AIM OF THE TASK:
Take every line from the listing below that contains "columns".

SUPPLIED DATA:

»»

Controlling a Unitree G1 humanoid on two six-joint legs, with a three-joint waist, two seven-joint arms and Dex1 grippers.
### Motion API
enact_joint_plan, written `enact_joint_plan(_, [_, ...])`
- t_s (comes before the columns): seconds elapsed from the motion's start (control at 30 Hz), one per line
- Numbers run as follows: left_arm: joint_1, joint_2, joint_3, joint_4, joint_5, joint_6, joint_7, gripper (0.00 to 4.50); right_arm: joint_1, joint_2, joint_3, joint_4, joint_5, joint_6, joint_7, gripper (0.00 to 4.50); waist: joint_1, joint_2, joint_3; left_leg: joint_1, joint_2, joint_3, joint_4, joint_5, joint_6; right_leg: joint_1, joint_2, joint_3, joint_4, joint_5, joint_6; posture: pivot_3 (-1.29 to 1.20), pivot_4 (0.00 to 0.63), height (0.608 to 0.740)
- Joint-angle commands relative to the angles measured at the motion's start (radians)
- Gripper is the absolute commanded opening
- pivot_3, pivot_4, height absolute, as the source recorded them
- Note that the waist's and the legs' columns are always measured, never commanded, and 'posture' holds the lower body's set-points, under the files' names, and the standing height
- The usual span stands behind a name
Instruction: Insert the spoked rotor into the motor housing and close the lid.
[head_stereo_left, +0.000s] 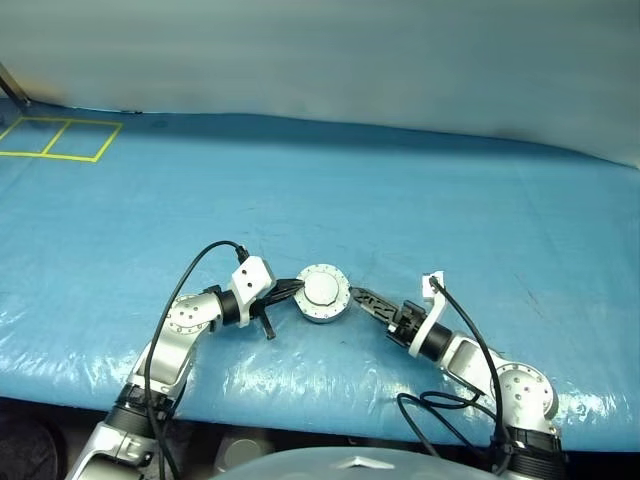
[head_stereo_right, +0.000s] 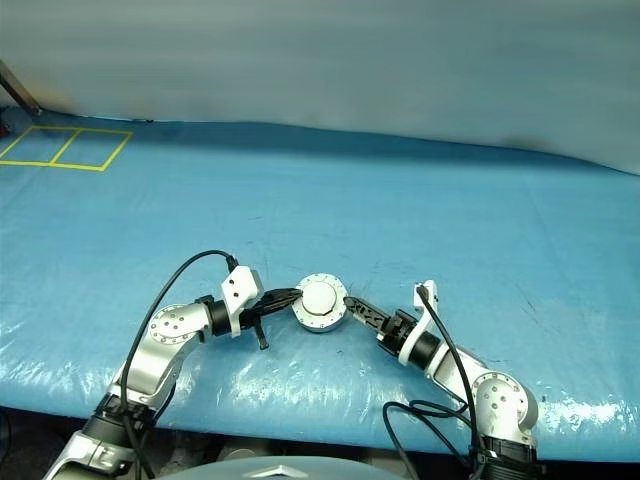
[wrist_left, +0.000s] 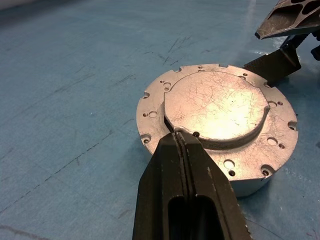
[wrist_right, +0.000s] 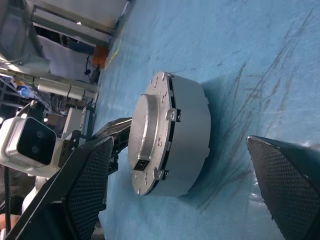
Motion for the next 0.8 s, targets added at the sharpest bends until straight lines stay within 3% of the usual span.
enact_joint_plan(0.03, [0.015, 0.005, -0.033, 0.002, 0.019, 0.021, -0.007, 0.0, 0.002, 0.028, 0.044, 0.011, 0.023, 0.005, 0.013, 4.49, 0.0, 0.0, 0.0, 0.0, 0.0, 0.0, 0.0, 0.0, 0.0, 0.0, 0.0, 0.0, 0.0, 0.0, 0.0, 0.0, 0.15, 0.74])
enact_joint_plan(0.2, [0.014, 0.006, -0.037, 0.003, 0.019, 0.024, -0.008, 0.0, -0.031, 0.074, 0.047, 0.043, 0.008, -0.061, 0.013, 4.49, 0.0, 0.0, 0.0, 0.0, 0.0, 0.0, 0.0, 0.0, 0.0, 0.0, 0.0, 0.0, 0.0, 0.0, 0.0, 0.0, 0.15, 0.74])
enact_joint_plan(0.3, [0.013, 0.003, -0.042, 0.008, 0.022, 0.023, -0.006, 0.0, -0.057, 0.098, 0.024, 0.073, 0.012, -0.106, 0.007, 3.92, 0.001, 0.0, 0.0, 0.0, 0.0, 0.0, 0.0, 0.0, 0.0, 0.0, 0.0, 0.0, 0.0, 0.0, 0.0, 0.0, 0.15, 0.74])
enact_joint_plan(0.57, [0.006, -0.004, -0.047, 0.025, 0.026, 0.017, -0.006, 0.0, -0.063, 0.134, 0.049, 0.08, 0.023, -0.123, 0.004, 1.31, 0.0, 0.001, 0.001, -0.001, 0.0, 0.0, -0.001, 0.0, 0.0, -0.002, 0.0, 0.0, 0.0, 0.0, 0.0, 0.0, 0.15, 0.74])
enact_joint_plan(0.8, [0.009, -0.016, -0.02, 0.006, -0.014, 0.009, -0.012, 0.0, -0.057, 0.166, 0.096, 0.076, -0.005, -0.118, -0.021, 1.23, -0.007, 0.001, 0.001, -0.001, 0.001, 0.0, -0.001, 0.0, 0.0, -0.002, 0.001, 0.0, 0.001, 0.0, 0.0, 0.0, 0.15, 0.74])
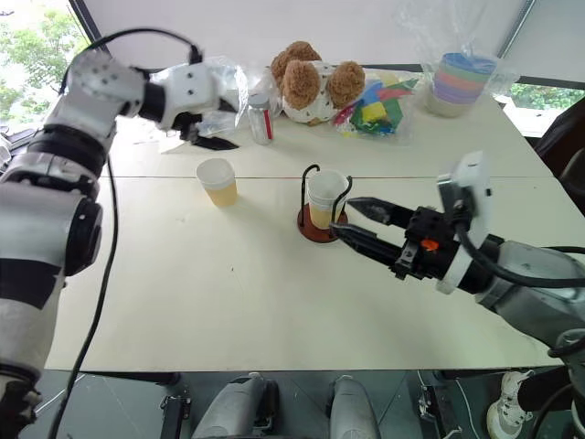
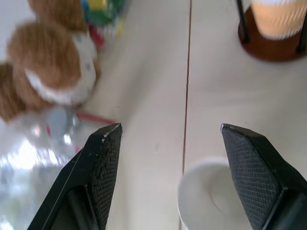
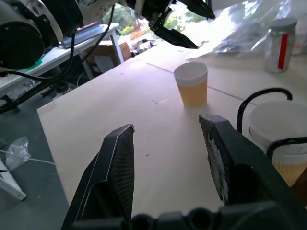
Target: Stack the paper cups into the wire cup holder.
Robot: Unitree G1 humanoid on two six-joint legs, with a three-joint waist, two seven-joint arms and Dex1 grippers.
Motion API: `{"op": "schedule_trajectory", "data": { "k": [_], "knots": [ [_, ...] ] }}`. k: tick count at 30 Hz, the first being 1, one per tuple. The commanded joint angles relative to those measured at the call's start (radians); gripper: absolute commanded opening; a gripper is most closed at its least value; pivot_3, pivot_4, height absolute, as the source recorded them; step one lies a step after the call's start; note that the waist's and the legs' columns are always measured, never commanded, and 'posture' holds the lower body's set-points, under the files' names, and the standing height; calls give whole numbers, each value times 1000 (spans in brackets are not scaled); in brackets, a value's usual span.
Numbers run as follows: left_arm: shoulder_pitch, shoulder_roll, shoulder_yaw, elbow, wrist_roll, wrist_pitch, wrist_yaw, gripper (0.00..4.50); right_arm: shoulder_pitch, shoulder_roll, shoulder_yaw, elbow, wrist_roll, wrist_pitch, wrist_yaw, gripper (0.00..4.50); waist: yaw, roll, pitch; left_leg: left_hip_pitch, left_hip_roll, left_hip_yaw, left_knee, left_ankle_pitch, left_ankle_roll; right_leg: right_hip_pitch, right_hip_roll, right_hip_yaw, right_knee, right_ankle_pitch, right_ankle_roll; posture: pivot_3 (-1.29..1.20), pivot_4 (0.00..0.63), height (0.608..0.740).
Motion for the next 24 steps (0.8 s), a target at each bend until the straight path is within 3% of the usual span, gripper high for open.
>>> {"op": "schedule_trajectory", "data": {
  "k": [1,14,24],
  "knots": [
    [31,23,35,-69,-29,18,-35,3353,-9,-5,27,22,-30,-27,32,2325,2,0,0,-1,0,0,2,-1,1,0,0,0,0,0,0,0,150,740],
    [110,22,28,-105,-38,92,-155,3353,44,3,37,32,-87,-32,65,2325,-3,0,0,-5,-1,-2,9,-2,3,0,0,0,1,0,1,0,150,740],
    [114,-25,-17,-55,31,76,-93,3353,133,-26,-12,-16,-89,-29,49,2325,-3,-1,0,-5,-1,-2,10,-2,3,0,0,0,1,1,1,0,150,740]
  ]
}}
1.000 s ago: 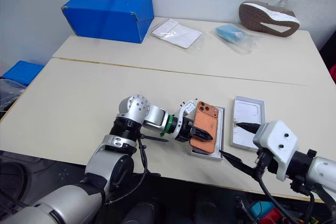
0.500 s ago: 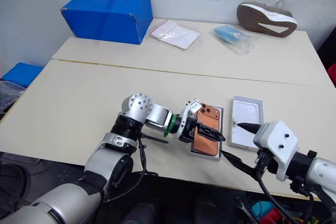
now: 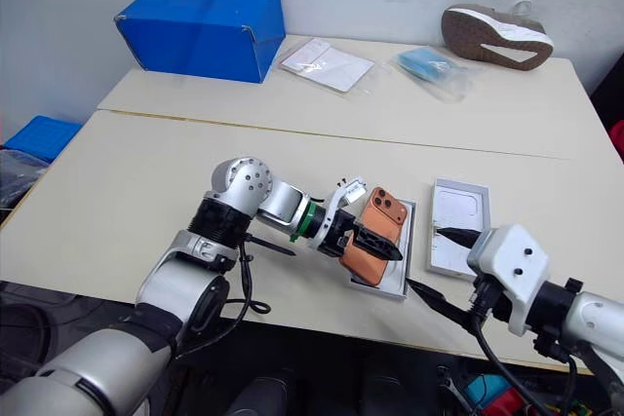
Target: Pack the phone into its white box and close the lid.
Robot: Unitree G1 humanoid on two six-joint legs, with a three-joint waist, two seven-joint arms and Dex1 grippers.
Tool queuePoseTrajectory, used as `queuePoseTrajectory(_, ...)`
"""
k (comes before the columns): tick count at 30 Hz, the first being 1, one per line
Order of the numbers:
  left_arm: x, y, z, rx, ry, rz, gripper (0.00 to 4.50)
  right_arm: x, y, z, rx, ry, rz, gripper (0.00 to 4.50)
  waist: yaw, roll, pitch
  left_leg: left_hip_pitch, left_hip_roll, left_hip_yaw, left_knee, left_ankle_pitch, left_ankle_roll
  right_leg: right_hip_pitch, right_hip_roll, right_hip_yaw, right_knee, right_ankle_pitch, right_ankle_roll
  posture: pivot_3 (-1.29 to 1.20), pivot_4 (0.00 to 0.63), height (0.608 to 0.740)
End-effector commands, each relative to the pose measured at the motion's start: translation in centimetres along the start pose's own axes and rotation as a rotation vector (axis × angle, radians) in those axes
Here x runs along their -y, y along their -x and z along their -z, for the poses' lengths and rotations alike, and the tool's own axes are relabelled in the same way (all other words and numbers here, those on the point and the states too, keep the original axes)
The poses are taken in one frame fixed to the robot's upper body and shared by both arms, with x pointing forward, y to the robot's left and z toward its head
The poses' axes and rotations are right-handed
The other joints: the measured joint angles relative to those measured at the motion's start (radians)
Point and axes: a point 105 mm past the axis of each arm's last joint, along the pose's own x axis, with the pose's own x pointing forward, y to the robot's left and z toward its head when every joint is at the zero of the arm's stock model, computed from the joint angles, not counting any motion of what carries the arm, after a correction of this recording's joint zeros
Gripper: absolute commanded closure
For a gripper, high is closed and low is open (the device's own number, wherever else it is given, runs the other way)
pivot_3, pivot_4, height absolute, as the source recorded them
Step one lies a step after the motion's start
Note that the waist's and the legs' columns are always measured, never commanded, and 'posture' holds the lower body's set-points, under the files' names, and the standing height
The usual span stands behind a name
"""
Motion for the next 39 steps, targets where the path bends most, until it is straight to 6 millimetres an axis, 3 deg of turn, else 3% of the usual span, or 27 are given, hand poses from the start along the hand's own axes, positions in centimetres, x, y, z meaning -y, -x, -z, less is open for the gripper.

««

SOLUTION TO THE EXERCISE:
- t_s (comes before the columns): seconds elapsed from the motion's start (control at 30 Hz), one per line
- Note that the waist's and the legs' columns are always measured, never commanded, and 'posture' holds the lower body's set-points, under the files' names, and the standing height
Motion API: `{"op": "schedule_trajectory", "data": { "k": [_], "knots": [ [_, ...] ] }}`. k: tick count at 30 Hz, the first being 1, one per tuple. The commanded joint angles relative to those measured at the call's start (radians); gripper: absolute commanded opening; a gripper is most closed at its least value; pivot_3, pivot_4, height absolute, as the source recorded them; step one lies a step after the call's start; note that the waist's and the legs' columns are always measured, never commanded, and 'posture' holds the lower body's set-points, under the files' names, and the standing height; calls give whole numbers, each value times 1000 (spans in brackets are not scaled); in brackets, a value's usual span.
k (comes before the columns): tick count at 30 Hz, the first being 1, one per line
Note that the waist's and the legs' columns are always measured, never commanded, and 'posture' holds the lower body's set-points, under the files' names, and the standing height

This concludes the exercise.